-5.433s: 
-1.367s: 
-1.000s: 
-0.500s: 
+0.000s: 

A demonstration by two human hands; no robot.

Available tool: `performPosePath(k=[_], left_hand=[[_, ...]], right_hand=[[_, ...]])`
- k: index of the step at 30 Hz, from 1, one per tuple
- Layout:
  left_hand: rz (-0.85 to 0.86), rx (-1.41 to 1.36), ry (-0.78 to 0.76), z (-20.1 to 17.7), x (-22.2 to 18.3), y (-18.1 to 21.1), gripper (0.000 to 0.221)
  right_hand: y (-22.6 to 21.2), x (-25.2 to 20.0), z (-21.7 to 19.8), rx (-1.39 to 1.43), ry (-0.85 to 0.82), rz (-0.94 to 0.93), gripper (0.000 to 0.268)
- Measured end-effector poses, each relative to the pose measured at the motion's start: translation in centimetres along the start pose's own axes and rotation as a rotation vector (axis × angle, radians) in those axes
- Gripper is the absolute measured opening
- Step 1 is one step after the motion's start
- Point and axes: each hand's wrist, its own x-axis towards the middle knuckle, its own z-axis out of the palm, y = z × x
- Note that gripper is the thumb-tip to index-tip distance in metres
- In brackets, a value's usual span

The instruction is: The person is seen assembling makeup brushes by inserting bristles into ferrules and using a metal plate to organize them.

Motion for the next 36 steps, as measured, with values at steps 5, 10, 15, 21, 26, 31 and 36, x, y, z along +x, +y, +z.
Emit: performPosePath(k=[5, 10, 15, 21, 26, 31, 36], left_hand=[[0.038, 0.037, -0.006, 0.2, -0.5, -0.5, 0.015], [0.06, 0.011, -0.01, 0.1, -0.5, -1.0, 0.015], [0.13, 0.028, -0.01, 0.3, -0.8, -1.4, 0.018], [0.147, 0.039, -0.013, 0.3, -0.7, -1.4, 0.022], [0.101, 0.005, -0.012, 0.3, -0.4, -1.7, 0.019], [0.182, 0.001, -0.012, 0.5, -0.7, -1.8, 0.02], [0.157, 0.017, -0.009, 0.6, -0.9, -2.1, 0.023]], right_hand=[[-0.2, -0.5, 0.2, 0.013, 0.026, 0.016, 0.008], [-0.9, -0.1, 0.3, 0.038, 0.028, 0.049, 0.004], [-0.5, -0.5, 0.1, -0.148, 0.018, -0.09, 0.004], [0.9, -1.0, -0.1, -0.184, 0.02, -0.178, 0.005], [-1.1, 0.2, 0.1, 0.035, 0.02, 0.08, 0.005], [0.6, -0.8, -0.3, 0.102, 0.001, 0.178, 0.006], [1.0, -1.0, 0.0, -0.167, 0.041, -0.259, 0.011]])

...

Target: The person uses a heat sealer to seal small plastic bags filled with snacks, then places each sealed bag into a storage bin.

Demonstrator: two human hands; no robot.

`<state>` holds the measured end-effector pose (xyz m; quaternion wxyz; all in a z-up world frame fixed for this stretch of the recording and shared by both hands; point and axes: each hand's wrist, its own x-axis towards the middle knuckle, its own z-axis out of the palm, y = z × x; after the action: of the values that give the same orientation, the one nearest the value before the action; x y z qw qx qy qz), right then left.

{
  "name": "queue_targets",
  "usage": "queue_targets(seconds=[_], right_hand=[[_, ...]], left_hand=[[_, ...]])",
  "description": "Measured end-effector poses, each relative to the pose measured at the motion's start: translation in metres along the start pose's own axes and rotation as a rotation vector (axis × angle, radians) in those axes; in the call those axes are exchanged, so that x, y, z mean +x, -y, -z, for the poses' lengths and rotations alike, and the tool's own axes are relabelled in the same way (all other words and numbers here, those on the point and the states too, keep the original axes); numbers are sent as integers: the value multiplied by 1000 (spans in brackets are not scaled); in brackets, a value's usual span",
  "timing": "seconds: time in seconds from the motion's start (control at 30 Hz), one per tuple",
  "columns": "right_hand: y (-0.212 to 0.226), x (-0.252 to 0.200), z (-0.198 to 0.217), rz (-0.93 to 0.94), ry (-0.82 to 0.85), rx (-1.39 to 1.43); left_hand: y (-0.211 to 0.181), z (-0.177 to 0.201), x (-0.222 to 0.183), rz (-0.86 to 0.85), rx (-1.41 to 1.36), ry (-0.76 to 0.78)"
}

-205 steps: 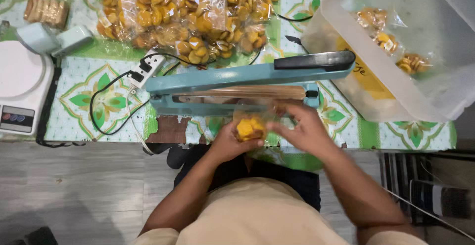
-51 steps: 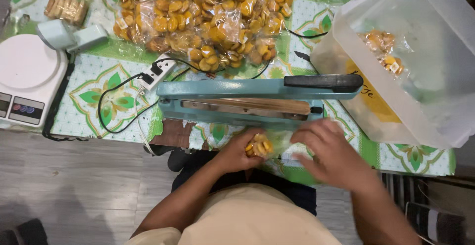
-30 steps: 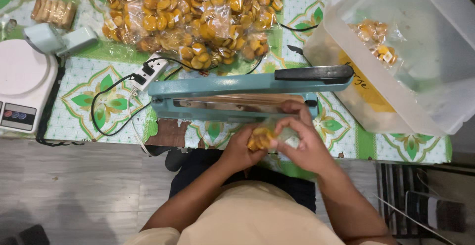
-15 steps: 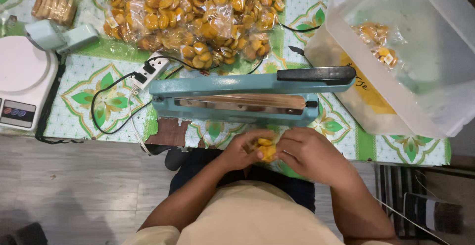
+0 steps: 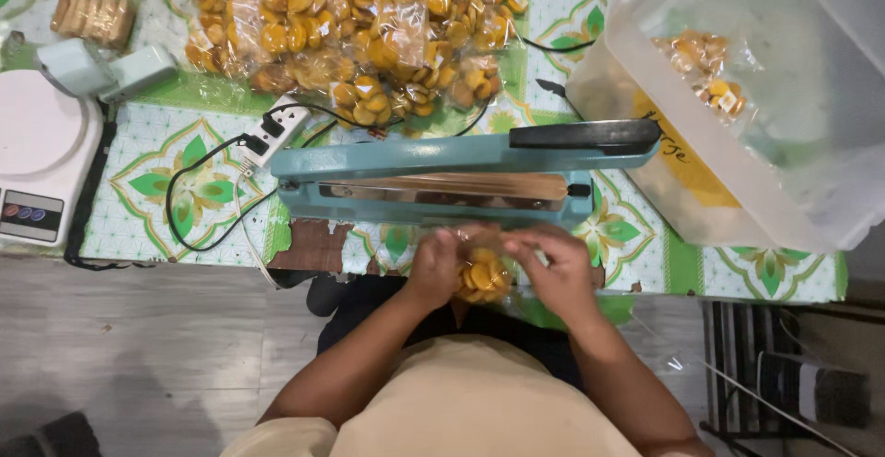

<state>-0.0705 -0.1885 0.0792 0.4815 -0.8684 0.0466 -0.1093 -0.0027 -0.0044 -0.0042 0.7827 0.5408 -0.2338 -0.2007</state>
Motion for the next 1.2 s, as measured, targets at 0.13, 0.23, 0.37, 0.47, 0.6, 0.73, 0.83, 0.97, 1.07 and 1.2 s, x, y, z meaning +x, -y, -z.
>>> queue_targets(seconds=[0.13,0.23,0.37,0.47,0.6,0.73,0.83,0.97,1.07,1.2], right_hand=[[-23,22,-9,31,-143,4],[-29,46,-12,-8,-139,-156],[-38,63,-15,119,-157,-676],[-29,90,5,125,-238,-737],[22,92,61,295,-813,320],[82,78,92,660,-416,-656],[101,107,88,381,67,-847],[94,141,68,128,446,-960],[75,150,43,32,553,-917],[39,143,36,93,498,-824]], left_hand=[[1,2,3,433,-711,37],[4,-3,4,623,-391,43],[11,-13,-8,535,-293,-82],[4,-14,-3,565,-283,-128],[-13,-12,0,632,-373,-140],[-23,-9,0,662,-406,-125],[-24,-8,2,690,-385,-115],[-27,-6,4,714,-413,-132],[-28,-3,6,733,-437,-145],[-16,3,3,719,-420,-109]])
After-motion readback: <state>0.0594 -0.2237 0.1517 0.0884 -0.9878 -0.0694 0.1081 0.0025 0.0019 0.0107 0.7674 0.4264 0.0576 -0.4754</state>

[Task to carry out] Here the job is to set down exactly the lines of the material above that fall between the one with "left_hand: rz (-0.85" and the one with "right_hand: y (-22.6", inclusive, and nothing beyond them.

[Solution to the exercise]
  left_hand: rz (-0.85 to 0.86), rx (-1.41 to 1.36), ry (-0.78 to 0.76), z (-20.1 to 17.7), x (-22.2 to 18.3), y (-18.1 to 21.1), gripper (0.000 to 0.221)
  right_hand: y (-22.6 to 21.2), x (-25.2 to 20.0), z (-21.7 to 19.8), rx (-1.39 to 1.43), ry (-0.85 to 0.82), rz (-0.94 to 0.93), gripper (0.000 to 0.268)

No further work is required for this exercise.